Over 200 million will get it this year.
90% of these people live in sub saharan Africa.
Every year it costs Africa $12 billion in lost productivity.
What is it? Malaria. (stats from Nets for Life)
According to the World Health Organization malaria can be described as being caused by - "... a parasite called Plasmodium, which is transmitted via the bites of infected mosquitoes. In the human body, the parasites multiply in the liver, and then infect red blood cells. Symptoms of malaria include fever, headache, and vomiting, and usually appear between 10 and 15 days after the mosquito bite. If not treated, malaria can quickly become life-threatening by disrupting the blood supply to vital organs"
I have travelled to many areas of the world where malaria is prevalent, I follow the usual regimen of anti-malarial drugs such as doxycyclene, apply DEET(mind you this does little and I still get slaughtered by mosquitoes) and sleep under a net. Which is great, for ME. What are the options for the locals?
For many, in fact for 95% of children in Sub Saharan Africa, there is only one option - do nothing and hope you can build some immunity through exposure. However, some are not so lucky for some they contract the deadly cerebral Malaria and they die, or they are old or very young and they can not win the battle with the parasite dying. I say they have no option as some have not got the money for a net or for drugs or they just think that malaria is a way of life and that is just how it is. There is hardly a person I have met in Malawi, Uganda or Ghana who has not been directly infected with Malaria and there is just as few who have not mourned for a loved one who has died from it. Malaria, is common, it kills often and almost everyone has it.

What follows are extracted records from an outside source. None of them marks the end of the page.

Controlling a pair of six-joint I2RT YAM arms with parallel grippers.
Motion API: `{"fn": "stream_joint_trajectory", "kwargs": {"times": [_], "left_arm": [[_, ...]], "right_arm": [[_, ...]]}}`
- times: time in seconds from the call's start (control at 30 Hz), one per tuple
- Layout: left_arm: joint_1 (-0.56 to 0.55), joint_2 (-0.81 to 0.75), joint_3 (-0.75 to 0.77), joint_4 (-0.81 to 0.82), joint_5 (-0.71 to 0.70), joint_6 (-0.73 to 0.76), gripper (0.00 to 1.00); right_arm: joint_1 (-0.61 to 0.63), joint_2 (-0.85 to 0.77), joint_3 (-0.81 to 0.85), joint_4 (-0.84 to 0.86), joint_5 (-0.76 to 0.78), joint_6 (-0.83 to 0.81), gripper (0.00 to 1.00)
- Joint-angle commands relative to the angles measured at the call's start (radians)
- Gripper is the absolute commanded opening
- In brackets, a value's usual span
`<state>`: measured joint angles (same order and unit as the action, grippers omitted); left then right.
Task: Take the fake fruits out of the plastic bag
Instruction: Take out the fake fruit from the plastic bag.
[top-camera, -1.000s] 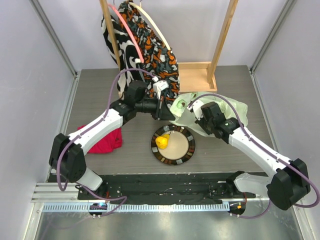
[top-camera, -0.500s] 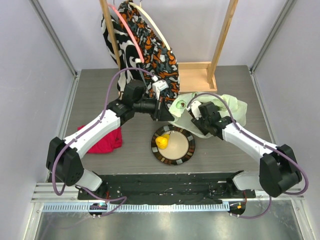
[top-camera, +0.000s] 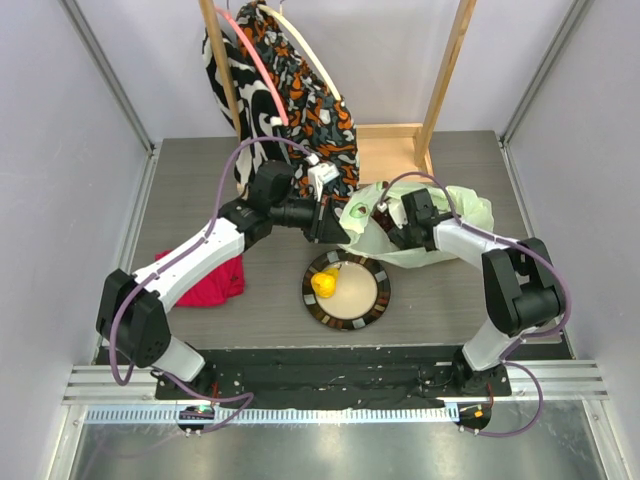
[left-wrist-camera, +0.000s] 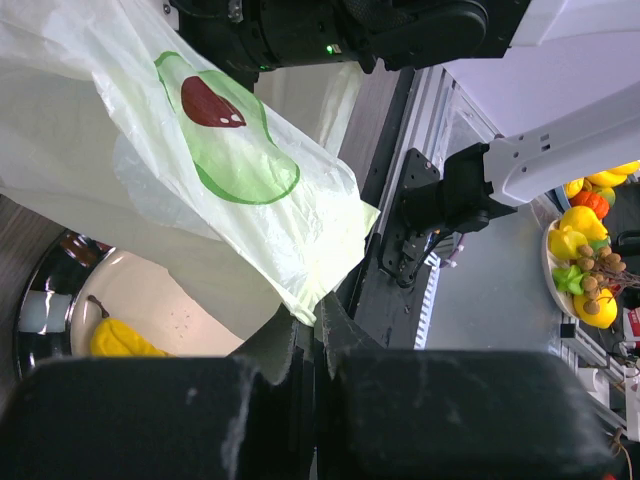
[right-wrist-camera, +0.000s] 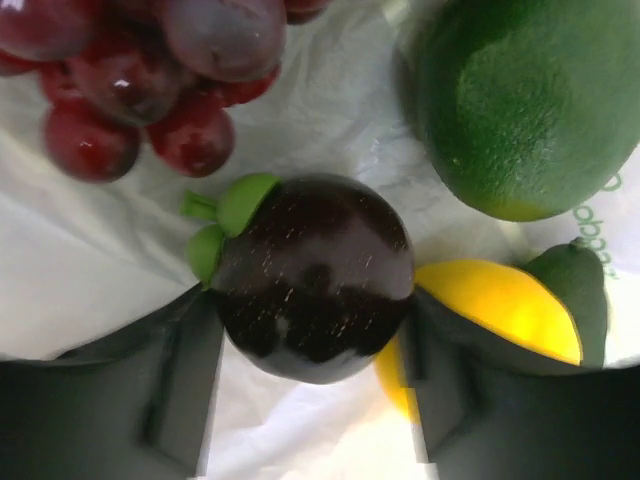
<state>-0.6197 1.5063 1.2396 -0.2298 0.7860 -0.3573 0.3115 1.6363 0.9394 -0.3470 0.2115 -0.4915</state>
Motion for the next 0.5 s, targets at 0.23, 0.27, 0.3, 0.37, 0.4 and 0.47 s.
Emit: {"fn": "stream_joint_trajectory", "kwargs": {"times": [0.23, 0.27, 0.3, 0.37, 0.4, 0.47], "left_arm": [[-0.003, 0.057, 0.089, 0.027, -0.014, 0.018, 0.0], [-0.003, 0.066, 0.098, 0.029, -0.022, 0.021, 0.0], [-0.003, 0.087, 0.122, 0.029, -0.022, 0.023, 0.0], [-0.003, 0.109, 0.15, 0.023, -0.03, 0.023, 0.0], [-0.003, 0.132, 0.174, 0.023, -0.036, 0.017, 0.0], [-0.002, 0.152, 0.195, 0.026, -0.051, 0.021, 0.0]], "right_arm": [[-0.015, -0.227, 0.173, -0.127, -0.239, 0.019, 0.29], [-0.015, -0.257, 0.182, -0.148, -0.295, 0.021, 0.29], [-0.014, -0.297, 0.2, -0.167, -0.317, 0.027, 0.28], [-0.014, -0.406, 0.216, -0.231, -0.392, 0.034, 0.28], [-0.015, -0.439, 0.234, -0.254, -0.426, 0.034, 0.28], [-0.015, -0.533, 0.242, -0.338, -0.48, 0.004, 0.28]]}}
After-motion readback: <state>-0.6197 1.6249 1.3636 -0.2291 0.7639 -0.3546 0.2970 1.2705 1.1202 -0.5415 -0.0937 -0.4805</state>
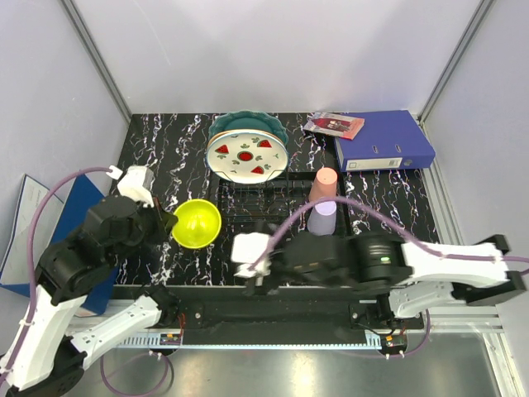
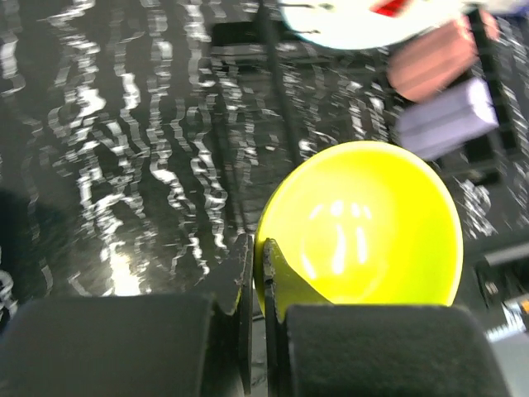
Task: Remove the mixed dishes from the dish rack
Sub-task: Place the bowl at the center of the board.
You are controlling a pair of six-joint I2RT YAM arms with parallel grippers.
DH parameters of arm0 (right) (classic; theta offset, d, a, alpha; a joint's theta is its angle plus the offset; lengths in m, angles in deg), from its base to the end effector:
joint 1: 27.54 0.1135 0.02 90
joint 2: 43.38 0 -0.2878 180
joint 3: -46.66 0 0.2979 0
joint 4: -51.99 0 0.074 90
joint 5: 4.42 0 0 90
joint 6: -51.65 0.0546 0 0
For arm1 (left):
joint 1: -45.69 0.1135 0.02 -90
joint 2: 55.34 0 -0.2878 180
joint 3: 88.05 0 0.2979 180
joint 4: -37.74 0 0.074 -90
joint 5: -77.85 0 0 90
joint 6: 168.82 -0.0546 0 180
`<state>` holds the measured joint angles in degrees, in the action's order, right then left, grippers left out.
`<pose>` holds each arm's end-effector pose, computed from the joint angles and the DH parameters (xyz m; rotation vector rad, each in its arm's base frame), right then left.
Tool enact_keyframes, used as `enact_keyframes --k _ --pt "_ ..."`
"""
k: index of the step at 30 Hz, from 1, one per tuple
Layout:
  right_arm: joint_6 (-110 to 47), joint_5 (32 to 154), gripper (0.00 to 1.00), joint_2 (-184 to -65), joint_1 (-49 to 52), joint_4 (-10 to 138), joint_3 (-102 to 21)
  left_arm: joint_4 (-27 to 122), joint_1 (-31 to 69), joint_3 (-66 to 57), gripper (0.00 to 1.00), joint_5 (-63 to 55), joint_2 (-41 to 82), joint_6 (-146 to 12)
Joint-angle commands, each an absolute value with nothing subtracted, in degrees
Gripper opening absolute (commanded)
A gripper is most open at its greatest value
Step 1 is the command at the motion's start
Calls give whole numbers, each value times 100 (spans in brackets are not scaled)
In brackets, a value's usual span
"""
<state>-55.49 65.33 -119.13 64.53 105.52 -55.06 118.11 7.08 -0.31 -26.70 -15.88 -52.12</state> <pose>0.0070 0.3285 0.4650 -1.5344 1.3610 0.4627 0.0894 -0.0539 0.4514 0.0714 2.1367 -0.4074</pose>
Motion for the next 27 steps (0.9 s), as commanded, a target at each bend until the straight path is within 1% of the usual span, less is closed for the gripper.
enact_keyframes --k 1,2,6,12,14,15,21,24,27 --pt "-4881 6589 81 -10888 6448 9413 -4874 11887 728 276 0 -3780 -1220 -4640" --pt "-4776 6607 82 -10564 6448 9289 -4750 11940 728 302 0 -3912 -1167 -4578" --pt "-4591 6633 83 -9920 6448 8822 -4240 12028 755 574 0 -4623 -658 -4393" --pt "-4555 6677 84 -9349 6448 8374 -3651 11818 1219 1285 0 -4661 150 -4498" --pt "-4590 6668 85 -9156 6448 8198 -3466 11669 1772 1514 0 -4433 345 -4726" --pt "-4599 6668 85 -9085 6440 8145 -3405 11607 2262 1698 0 -4145 468 -4796" --pt "-4696 6475 86 -8610 6440 7776 -2983 11027 3862 1850 0 -3528 1417 -4833" --pt "-4696 6273 87 -8487 6440 7775 -2868 10597 4435 1684 0 -3247 2040 -4552" --pt "-4652 6010 87 -8390 6431 7767 -2771 10201 4569 1787 0 -3018 2831 -4209"
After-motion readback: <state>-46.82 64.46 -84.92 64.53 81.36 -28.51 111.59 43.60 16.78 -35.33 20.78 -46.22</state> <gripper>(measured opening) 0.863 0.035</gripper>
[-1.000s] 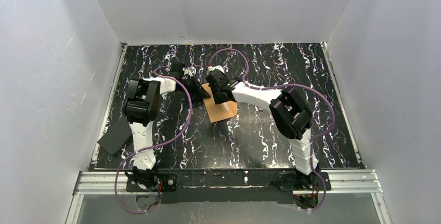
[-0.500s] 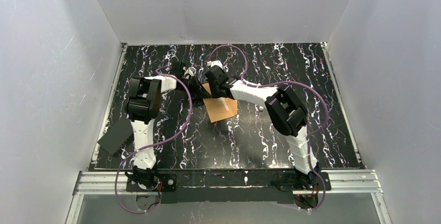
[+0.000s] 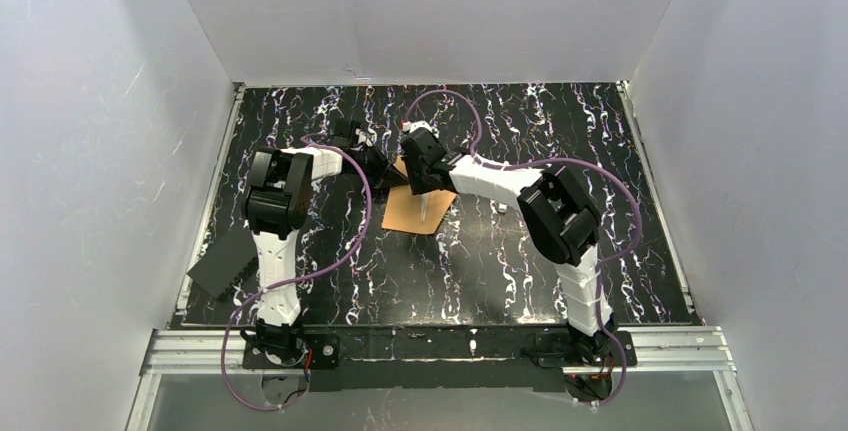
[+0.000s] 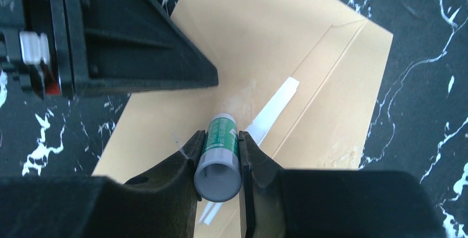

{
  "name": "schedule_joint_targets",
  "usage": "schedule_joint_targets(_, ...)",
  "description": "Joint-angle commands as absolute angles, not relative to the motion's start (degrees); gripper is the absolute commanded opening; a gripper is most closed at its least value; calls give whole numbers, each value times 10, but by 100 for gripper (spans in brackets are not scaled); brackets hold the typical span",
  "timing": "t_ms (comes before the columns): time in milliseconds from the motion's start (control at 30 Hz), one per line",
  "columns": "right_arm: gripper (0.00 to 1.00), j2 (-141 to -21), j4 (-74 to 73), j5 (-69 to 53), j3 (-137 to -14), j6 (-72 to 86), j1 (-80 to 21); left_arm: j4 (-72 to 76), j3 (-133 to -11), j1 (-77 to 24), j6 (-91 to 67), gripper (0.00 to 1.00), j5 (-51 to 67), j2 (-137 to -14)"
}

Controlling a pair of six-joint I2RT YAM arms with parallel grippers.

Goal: Place the letter into the envelope and seal it

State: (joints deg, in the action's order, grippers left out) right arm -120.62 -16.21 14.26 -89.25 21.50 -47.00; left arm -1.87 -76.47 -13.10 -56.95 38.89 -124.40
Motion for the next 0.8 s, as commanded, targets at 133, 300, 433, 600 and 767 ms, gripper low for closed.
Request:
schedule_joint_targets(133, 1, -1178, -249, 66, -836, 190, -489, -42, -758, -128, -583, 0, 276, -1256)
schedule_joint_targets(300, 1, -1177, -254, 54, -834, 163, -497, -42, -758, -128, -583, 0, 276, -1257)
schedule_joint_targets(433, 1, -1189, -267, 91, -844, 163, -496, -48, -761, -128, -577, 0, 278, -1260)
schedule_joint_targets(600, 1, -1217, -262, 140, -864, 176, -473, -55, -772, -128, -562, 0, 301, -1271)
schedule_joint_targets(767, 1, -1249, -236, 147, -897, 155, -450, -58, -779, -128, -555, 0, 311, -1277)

I asked Pastor James, our Uganda Country Director, how many times has he had Malaria - "Oh many times, I loose count". I know he has it a few more times since I asked him two years ago. Chimwemwe, in Malawi who is maybe 13 years old, "I have had Malaria 12 times..." One of the most affecting things I ever saw was a women I met in Ghana who lay on her concrete floor dying from Malaria. The drugs, cost $10 and she was dying because she did not have $10. They say Malaria has killed more people that all the wars combined, I would believe that.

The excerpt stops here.